EMI Music Canada is taking a gamble that the same generation that couldn’t get enough of the Beatles will now go for Bananas in Pyjamas in a big way.
The Canadian music giant, which recently secured the rights to Bananas in Pyjamas, along with Sharon, Lois & Bram and Sailor Moon, all popular children’s entertainment, will be watching the holiday sales of these recordings very closely.
‘This Christmas is a litmus test to see just how viable this is,’ says Shan Kelley, the vice-president of strategic marketing at Mississauga, Ont.-based emi.
Just in time for Christmas, the company, through its European arm, has released a line of cds called Kids Classics. Each of the five cds showcases classical music around a particular theme. For example, the Kids Classic Toys cd includes an arrangement of Mozart’s Toy Symphony, and highlights from Tchaikovsky’s The Nutcracker.
emi doesn’t expect children to write to Santa asking for a bit of Beethoven, but it does know who’s responsible for buying the bulk of children’s cds.
‘When you sell music to kids, you’re also selling to parents because it’s [the parents] who open up their wallets,’ says Kelley.
Quite simply, parents are more likely to buy something to their taste, which explains the longstanding popularity of the Anne Murray children’s album, or even Sharon, Lois & Bram.
Canada’s emi recently made the decision to move aggressively into the children’s market, according to Kelley. So far, it has placed ads in both children’s and parenting magazines across Canada and Kelley hopes that, if all goes well, the company will do some tv spots next year. ‘We’re hoping to make it pay,’ he says.
In fact, while sales of pop recordings have remained pretty static over the past several years, niche market music – from Celtic to classical to children’s – has grown at a tremendous rate, says Kelley.
He’s not whistling Dixie.
Prior to signing the recent top acts, emi had pre-school favorite Barney on its roster. The popular purple dinosaur’s latest album reached double platinum – which translates into sales of over 200,000 units, according to Kelley.
There are two kinds of products for the children’s market, according to Kelley – the trendy and the dependable. Both are vital. Something like Sailor Moon, for example, eventually sinks on the popularity scale, whereas old standbys – Sharon, Lois & Bram – will still be in the catalogue 10 years down the road.
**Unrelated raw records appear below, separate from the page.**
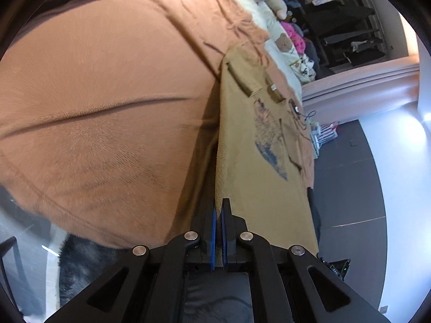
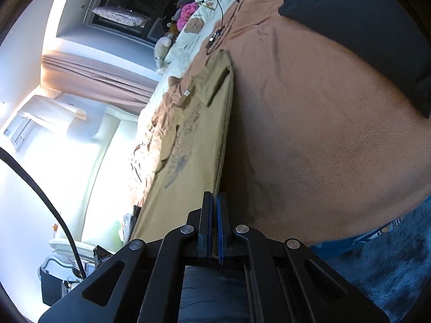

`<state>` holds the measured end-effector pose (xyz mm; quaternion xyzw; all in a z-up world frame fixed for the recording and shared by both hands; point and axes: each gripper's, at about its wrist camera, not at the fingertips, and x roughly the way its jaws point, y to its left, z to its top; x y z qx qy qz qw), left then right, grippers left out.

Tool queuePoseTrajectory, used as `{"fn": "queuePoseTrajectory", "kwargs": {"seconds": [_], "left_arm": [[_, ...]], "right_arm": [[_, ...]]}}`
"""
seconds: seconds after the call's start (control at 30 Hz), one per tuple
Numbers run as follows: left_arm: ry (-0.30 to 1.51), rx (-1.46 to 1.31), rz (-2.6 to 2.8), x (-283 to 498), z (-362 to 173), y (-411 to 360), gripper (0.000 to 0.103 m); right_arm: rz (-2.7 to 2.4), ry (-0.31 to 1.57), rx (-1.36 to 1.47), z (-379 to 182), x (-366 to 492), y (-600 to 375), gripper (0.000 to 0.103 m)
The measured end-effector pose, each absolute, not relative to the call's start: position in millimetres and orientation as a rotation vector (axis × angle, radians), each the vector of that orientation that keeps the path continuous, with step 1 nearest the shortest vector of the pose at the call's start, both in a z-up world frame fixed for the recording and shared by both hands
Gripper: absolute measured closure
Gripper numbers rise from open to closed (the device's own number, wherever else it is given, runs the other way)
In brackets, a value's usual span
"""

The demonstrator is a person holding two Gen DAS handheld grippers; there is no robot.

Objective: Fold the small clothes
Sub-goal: 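Lift the hem with both grippers and fold it over toward the collar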

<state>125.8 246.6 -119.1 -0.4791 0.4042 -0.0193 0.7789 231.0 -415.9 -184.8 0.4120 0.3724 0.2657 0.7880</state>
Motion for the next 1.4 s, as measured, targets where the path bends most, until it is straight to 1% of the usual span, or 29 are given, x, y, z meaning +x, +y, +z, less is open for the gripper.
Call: {"fn": "queuePoseTrajectory", "kwargs": {"seconds": [0.2, 0.47, 1.03, 1.23, 1.4], "left_arm": [[0.828, -1.064, -0.038, 102, -92, 245, 0.101], [0.778, -1.083, -0.039, 68, -58, 236, 0.101], [0.633, -1.116, -0.075, -1, -11, 230, 0.101], [0.592, -1.109, -0.092, -8, 7, 227, 0.101], [0.577, -1.115, -0.094, 2, 11, 230, 0.101]], "right_arm": [[0.585, 0.765, 0.936, -170, 208, -424, 0.103], [0.602, 0.747, 0.977, -166, 181, -431, 0.103], [0.664, 0.683, 0.983, -147, 140, -451, 0.103], [0.689, 0.633, 0.974, -145, 147, -450, 0.103], [0.692, 0.628, 0.983, -158, 171, -450, 0.103]]}}
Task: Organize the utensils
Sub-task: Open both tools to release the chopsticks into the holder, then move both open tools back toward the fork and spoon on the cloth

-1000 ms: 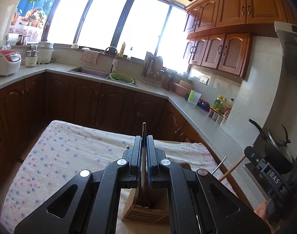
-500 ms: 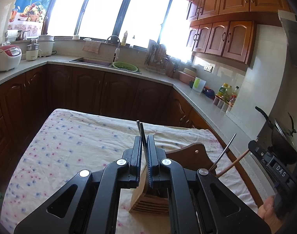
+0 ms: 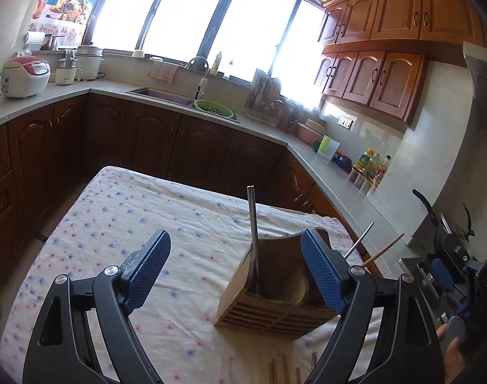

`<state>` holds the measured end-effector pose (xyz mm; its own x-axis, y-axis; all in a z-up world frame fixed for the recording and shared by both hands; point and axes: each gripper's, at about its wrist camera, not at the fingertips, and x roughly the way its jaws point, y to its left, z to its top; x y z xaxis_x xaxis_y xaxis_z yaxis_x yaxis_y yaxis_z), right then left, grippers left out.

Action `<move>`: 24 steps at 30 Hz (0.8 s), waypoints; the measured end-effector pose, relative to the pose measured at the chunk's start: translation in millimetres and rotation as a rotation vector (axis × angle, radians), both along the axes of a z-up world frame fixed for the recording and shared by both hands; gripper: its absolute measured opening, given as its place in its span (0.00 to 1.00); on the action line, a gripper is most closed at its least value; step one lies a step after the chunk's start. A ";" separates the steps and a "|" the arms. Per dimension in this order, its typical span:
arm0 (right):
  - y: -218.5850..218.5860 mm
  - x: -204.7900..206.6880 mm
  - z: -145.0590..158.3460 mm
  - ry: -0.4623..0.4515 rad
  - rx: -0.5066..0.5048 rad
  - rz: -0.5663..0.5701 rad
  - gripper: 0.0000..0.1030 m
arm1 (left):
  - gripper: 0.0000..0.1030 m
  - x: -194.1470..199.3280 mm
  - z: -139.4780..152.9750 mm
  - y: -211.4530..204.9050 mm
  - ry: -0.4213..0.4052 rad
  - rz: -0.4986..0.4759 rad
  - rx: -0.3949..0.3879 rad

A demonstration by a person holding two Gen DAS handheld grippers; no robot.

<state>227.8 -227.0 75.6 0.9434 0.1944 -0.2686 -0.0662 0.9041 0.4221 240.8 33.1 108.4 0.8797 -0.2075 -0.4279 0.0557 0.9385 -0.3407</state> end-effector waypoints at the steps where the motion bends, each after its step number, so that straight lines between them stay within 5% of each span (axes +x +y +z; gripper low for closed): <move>1: -3.5 -6.8 0.3 -0.004 0.011 -0.001 0.93 | 0.85 -5.8 -0.8 1.5 0.001 0.003 0.002; 24: -28.0 -114.1 -63.2 0.190 0.001 -0.035 0.95 | 0.87 -96.5 -83.2 0.4 0.230 -0.044 0.011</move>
<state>113.6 -255.0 12.4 0.8820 0.1628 -0.4423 0.0462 0.9041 0.4249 144.2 33.5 25.2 0.7487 -0.2374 -0.6189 0.0184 0.9408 -0.3386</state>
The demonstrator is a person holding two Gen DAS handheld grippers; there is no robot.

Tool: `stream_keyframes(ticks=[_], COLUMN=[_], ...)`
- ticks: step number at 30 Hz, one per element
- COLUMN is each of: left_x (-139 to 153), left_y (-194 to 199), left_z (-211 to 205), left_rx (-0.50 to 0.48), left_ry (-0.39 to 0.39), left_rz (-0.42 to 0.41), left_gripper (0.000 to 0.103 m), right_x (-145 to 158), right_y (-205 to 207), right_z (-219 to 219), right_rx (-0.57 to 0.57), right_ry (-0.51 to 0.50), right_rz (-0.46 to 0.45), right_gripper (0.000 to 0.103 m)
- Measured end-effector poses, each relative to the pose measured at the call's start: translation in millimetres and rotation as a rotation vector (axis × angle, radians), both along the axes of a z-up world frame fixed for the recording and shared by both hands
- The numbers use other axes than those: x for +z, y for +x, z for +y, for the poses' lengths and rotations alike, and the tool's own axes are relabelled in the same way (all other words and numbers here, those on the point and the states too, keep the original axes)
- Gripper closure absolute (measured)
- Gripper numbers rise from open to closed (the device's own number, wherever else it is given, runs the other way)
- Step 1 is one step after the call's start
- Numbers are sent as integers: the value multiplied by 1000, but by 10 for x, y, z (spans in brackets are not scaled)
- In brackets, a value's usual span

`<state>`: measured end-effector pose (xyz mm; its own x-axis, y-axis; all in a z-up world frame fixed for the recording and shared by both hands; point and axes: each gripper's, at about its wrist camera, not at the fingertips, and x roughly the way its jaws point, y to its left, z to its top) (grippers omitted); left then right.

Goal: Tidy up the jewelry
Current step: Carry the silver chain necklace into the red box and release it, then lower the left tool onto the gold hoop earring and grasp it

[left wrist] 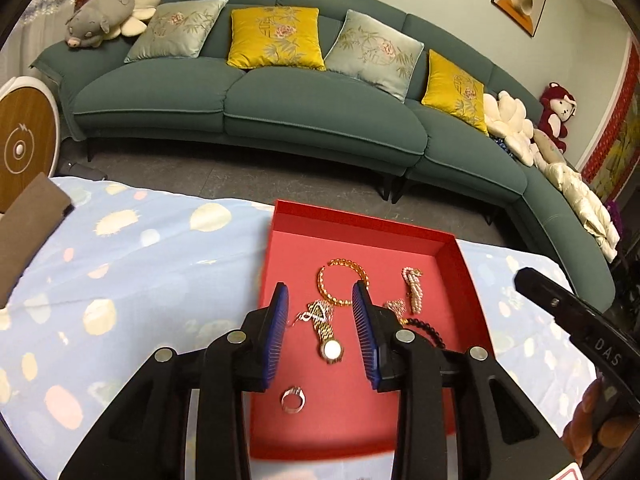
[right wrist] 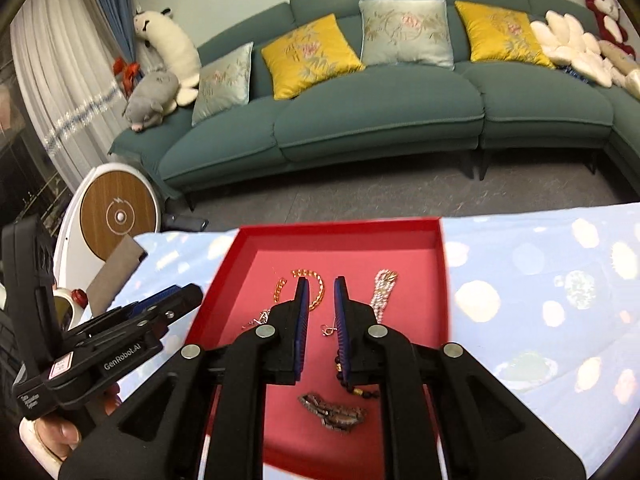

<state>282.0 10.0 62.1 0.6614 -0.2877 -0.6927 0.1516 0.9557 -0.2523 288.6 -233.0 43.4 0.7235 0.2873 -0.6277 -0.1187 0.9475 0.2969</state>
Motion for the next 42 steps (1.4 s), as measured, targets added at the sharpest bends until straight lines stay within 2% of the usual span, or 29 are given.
stream_keyframes(ticks=[5,9,14,17,21,25,27,29,31,42], left_x=[93,34,-89,-191,-358,-573,-658,-728,-798,-1074], left_y=[-487,-779,-1099,-1191,-1283,-1299,-1318,-1347,-1371,-1320], left_z=[103,115,163,177,190,257,284,288,292,245], left_rx=[5,10,7,-22,-40,-55,-62,-66,-65,-84], left_ry=[21,42,60,57,117,122,124,145,160,203], left_rz=[-25,-25,-28,0,4,73,95,98,103,146], left_gripper=[72,72,72,72,67,65,65,58,55,55], right_x=[246,155,-72,-229,-442,-639,-700,-751,-795,-961], right_y=[-554,-936,-1197,-1271,-1354,-1408,-1396,-1397,-1392,-1249], right_z=[-35,4,199,367,482,556,624,673,751,972], right_rx=[-29,-20,43,107,147,173,188,197,216,244], right_ry=[-56,-55,-52,-110,-151,-160,-172,-175,-185,-205], right_rz=[-53,-28,22,49,83,126,136,139,143,170], right_gripper=[89,88,88,88,88,88,85,75,75,75])
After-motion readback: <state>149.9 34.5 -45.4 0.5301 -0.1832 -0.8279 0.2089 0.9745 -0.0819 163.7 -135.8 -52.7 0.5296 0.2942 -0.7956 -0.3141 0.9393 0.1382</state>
A label needs both types to do well, he says.
The key, of course, is marketing.
Kelley says that marketing children’s music is closer to marketing toothpaste than pop music. ‘We’re not out there trying to get video play,’ he says, adding that traditional music has always had it easy in terms of promotion – radio and music video stations basically offer the opportunity for free advertising.
‘Record companies have only just woken up to the fact that there are other ways of marketing music,’ says Kelley.
If it all sounds like easy money, it’s not. In fact, a&m – the label that had signed Raffi, Sharon, Lois & Bram and Fred Penner – decided three years ago to bail out of children’s music altogether. And, although most labels try to keep one or two children’s acts on their rosters, none are using more aggressive tactics, such as tv advertising, to promote those acts.
‘I think that we’re kind of stuck in our ways,’ says Glenn Sernyk of Toronto’s Sernyk & Associates, a talent agency that specializes in children’s performers.
Sernyk, who in the past managed children’s superstar Raffi and now manages Jack Grunsky, adds that the potential of children’s music is huge, but that Canada’s marketing record has been spotty.
Sernyk’s ideal world has video and audio products mixed in with children’s clothing and shoes – a one-stop shopping environment that suits today’s harried lifestyle.
And the mixture of books and music is a natural, he says. He points to u.s. book superstore Borders which has a children’s section that includes audio and video, along with traditional storybooks – a perfect setting for parents interested in purchasing music for their kids.
But not all the responsibility resides with the retailer. Sernyk says that record labels have to commit to putting some serious marketing initiatives behind children’s music – and tv advertising would be a great place to start.
‘I wish somebody would take the chance. I think it would make a huge difference,’ he says.
He points to the Home Shopping Network spot for a bmg album by the popular Full House tv stars the Olson twins. The one-and-a-half hour spot ran once and sold 37,000 vidoes, he says.
‘That should be telling my colleagues in the business something,’ says Sernyk.